■ **Problem to work on**
Wherever a line of the listing holds the string "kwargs", copy that line.

■ **Collected data**

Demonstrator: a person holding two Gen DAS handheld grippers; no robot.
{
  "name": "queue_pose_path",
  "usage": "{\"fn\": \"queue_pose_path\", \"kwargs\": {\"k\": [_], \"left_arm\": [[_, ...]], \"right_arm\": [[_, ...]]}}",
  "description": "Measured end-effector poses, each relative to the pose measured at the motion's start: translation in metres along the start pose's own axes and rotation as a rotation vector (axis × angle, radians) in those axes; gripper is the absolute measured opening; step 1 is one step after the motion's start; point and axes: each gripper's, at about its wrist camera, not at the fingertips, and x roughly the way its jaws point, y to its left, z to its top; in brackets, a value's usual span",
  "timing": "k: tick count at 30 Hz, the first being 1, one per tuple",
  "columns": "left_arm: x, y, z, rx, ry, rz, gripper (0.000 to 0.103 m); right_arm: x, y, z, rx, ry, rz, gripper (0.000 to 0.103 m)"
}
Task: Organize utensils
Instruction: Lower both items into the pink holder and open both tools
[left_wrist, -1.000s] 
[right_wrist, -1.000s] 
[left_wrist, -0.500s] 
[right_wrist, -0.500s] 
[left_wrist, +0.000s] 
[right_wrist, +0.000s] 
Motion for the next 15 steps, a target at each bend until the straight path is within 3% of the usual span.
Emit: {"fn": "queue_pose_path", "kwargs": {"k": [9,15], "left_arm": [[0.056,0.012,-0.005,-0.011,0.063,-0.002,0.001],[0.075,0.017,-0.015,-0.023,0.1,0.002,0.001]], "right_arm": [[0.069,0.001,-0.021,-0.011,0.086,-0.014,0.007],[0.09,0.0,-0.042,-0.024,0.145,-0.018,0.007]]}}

■ **Response for this exercise**
  "usage": "{\"fn\": \"queue_pose_path\", \"kwargs\": {\"k\": [_], \"left_arm\": [[_, ...]], \"right_arm\": [[_, ...]]}}",
Emit: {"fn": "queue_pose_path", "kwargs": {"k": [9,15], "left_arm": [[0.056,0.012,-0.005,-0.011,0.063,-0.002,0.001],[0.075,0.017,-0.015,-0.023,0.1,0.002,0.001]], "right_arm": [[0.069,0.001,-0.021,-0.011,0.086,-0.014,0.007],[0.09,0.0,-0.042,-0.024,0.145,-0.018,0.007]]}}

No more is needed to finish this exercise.